**What you have to do:** For each line in the data that includes "soda", make a copy.

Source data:
BEGIN

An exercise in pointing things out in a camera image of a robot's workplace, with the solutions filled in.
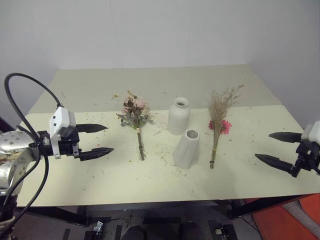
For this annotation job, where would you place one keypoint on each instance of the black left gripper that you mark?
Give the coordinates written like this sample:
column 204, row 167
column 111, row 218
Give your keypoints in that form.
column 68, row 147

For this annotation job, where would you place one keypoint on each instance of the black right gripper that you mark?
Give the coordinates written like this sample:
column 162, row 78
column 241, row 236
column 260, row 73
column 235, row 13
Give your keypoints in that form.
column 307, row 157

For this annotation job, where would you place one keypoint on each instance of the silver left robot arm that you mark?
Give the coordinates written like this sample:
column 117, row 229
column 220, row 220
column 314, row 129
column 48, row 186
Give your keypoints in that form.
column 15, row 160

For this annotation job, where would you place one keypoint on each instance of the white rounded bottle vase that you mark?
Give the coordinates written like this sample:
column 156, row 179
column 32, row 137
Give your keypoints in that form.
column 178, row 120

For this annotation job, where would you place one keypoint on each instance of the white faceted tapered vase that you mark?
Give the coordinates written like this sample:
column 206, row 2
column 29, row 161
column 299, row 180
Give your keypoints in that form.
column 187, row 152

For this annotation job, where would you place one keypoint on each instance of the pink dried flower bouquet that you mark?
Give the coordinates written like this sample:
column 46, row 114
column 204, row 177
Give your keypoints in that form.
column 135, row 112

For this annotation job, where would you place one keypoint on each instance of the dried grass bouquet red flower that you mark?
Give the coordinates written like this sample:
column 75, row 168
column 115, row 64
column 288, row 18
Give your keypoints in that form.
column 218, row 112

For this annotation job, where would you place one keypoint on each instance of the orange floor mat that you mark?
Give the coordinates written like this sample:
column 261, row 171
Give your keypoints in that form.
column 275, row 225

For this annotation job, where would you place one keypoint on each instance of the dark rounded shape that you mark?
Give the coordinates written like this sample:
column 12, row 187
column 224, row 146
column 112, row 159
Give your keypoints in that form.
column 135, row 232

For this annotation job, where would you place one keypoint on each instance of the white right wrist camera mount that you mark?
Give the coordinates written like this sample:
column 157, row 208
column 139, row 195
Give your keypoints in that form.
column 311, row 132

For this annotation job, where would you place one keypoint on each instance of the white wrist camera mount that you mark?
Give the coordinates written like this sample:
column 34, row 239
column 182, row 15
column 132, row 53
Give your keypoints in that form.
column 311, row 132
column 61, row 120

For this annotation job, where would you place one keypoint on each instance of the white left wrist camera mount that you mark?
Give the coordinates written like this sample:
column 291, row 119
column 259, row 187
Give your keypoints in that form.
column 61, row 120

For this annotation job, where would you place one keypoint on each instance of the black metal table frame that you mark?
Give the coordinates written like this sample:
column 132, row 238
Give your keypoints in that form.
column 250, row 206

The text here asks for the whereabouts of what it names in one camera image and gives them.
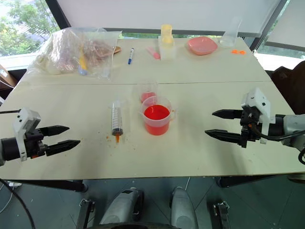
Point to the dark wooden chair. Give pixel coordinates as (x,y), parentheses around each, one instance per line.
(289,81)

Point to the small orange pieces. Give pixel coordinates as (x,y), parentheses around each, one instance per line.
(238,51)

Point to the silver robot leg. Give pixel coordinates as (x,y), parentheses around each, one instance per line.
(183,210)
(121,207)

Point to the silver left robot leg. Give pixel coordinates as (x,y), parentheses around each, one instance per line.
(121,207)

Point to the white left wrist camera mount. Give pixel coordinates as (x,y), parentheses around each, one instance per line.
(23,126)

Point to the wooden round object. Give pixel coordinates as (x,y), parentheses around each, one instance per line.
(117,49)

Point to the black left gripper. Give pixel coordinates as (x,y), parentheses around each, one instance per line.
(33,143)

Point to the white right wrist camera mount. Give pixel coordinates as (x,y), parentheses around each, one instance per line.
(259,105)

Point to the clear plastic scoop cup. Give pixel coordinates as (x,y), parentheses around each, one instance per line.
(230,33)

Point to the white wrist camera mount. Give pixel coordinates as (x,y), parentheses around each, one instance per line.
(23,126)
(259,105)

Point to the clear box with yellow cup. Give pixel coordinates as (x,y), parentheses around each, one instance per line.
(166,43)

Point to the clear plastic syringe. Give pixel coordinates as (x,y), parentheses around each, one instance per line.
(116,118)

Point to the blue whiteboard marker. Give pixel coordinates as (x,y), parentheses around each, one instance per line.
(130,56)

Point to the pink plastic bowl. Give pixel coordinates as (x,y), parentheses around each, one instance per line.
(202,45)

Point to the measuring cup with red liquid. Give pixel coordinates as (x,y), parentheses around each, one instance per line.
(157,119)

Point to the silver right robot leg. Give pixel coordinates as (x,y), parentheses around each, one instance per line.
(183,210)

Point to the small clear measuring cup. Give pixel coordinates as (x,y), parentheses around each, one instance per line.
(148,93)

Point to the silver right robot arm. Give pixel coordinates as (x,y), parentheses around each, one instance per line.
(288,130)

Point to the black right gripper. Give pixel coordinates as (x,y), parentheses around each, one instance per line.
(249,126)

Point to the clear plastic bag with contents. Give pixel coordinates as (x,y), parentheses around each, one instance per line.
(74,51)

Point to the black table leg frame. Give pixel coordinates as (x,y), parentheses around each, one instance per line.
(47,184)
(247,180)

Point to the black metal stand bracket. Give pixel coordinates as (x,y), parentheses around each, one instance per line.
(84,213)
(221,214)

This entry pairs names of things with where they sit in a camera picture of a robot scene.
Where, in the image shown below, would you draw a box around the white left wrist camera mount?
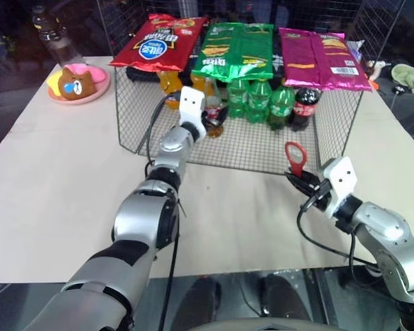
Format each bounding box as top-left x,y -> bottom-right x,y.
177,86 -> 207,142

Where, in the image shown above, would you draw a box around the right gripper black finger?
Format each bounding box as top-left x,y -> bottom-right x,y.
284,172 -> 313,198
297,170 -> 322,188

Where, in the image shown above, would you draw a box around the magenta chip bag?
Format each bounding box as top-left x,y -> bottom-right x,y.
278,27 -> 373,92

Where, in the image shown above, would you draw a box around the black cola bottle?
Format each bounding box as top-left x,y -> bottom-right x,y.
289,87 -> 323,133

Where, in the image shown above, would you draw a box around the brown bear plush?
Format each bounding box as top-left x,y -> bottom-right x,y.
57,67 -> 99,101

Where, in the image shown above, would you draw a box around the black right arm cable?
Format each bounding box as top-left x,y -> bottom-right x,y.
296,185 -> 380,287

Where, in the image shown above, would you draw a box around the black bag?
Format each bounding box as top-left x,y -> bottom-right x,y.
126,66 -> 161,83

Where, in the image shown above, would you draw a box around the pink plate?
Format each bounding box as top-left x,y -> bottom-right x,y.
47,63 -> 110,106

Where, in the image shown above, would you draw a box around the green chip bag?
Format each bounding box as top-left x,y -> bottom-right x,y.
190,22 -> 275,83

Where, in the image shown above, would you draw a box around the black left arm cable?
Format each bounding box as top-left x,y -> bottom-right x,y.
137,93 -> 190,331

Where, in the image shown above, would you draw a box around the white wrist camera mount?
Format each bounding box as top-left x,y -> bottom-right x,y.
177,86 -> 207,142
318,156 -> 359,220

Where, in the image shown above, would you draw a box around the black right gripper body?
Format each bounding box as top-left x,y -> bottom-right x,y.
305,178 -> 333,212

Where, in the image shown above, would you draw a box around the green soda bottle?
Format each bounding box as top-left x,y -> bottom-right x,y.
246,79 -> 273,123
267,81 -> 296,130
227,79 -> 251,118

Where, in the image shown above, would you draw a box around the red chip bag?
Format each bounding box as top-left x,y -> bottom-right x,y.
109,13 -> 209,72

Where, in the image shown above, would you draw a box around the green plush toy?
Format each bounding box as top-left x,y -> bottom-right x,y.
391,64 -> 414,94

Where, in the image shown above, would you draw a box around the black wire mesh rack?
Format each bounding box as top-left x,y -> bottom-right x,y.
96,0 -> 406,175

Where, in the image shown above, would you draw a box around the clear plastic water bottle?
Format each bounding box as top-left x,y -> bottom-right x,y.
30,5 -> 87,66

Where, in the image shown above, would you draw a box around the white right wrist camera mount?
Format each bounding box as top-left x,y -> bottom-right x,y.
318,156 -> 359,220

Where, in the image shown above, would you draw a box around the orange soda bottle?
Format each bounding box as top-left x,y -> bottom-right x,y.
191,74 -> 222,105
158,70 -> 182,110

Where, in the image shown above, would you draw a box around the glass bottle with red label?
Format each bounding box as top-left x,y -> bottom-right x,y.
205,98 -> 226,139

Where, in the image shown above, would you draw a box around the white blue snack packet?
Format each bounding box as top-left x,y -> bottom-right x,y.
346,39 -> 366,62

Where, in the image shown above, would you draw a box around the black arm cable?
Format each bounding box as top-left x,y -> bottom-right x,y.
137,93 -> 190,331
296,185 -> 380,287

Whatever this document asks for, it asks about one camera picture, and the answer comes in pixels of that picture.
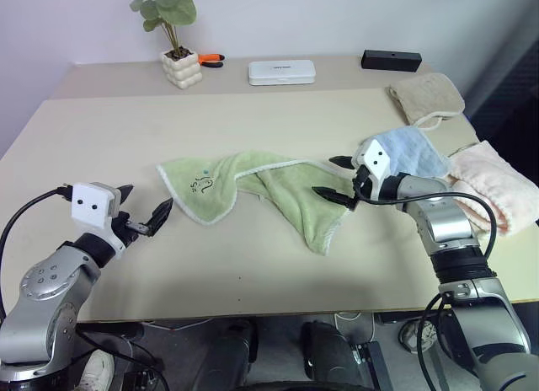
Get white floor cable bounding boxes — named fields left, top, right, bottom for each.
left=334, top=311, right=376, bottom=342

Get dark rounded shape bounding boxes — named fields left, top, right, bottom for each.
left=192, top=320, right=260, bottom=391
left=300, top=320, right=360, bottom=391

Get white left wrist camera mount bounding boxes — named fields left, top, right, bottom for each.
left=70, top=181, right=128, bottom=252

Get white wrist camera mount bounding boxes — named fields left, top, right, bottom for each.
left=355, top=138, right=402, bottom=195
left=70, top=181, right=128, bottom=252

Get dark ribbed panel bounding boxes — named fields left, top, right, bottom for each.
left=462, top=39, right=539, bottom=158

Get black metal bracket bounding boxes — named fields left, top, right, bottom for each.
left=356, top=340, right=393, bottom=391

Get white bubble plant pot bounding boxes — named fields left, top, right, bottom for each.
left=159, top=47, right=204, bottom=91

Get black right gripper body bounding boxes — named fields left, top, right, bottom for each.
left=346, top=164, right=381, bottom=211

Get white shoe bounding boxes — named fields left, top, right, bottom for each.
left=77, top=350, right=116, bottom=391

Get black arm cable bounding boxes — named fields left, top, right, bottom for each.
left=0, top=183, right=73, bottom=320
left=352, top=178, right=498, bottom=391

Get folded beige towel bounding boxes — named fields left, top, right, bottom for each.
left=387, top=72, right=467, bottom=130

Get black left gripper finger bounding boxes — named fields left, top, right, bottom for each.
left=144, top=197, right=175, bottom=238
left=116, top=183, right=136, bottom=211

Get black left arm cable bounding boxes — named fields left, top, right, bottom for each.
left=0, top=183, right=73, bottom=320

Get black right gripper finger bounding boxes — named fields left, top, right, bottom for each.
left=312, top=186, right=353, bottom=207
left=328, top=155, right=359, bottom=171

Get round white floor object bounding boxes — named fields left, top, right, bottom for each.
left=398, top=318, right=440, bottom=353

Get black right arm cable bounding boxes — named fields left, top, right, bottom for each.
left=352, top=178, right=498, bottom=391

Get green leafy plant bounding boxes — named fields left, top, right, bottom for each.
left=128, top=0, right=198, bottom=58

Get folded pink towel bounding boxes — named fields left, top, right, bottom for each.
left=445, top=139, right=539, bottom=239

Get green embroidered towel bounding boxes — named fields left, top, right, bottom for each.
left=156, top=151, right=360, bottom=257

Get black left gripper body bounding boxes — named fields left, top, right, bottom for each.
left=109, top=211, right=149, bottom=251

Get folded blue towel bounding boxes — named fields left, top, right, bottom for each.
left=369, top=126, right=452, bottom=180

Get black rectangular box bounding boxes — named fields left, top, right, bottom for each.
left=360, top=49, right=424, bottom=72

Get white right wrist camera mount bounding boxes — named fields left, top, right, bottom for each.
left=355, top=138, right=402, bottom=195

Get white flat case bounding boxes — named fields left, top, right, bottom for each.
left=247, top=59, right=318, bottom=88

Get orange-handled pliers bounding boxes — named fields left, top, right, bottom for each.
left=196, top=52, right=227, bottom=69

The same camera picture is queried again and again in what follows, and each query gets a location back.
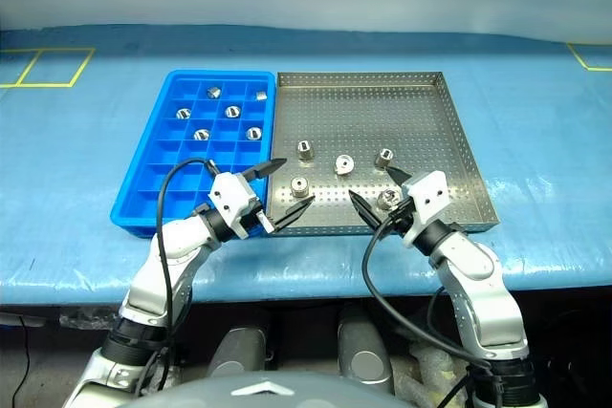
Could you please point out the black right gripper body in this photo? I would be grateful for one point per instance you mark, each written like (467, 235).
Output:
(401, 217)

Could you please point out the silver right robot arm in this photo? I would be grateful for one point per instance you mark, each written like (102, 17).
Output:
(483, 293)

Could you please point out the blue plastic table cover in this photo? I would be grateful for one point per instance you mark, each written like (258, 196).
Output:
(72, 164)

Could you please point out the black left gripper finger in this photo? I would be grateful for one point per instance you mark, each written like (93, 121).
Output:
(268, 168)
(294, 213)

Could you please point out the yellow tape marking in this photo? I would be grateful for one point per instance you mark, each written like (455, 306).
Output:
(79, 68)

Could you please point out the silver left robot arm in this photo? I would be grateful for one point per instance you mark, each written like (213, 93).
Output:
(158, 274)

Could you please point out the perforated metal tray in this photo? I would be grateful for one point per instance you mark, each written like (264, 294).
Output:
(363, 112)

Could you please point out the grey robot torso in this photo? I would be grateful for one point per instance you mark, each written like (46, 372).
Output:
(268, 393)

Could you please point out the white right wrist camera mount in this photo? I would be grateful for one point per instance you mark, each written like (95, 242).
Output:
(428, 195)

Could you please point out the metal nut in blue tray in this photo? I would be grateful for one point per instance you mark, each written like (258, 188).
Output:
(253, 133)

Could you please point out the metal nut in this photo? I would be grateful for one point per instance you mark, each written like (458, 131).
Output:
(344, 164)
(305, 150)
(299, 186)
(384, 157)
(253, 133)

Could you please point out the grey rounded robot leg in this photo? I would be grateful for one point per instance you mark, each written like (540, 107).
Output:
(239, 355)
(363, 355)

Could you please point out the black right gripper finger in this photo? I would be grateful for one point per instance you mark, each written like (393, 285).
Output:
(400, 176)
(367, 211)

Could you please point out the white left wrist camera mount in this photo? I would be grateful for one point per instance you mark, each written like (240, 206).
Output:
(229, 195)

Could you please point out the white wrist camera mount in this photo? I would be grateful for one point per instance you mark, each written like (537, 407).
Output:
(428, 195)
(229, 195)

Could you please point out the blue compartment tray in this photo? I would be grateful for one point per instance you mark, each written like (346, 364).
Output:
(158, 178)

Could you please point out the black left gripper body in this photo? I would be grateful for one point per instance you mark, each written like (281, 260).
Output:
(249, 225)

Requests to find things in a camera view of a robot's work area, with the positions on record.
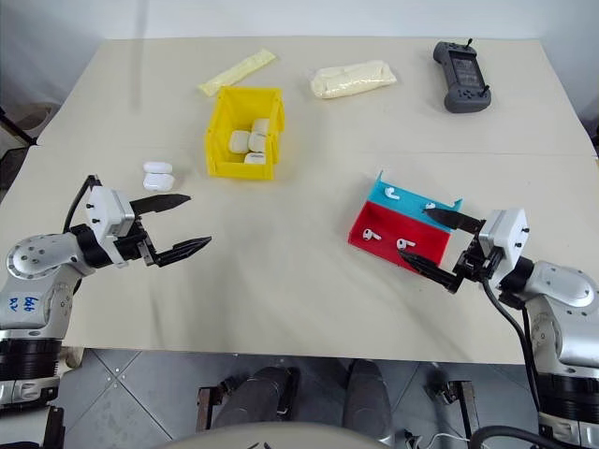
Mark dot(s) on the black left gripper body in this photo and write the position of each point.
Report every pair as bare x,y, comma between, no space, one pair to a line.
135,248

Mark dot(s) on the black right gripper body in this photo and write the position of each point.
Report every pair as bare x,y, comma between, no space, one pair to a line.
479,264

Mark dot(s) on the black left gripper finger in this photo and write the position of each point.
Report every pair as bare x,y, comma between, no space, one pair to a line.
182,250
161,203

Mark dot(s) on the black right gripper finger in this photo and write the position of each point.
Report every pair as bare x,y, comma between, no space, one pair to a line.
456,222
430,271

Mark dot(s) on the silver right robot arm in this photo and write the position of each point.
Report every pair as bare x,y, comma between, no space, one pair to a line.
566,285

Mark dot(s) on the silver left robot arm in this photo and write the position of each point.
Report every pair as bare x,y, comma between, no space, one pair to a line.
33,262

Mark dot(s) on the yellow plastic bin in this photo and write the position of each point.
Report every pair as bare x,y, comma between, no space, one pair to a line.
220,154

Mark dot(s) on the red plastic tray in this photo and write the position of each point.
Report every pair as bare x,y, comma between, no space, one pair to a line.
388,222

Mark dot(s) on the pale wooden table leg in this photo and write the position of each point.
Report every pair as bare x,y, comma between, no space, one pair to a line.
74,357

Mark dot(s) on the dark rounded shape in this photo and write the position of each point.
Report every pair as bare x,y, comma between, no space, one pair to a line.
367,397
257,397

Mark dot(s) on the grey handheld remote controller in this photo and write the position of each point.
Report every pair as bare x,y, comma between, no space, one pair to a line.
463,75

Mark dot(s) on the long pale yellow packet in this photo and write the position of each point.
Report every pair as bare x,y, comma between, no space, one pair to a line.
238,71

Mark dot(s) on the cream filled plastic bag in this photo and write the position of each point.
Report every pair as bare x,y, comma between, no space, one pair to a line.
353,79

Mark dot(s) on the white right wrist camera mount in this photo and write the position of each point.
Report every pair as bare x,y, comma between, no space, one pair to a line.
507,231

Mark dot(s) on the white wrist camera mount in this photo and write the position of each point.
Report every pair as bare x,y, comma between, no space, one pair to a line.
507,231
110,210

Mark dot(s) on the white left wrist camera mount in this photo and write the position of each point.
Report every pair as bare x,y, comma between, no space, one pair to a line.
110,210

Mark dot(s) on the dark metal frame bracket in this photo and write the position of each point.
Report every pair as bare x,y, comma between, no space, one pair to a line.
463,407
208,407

END

**Reply:**
Where, in the image shown above, would you draw a box around the green soda bottle?
Where, in the image shown above, would you draw a box around the orange soda bottle?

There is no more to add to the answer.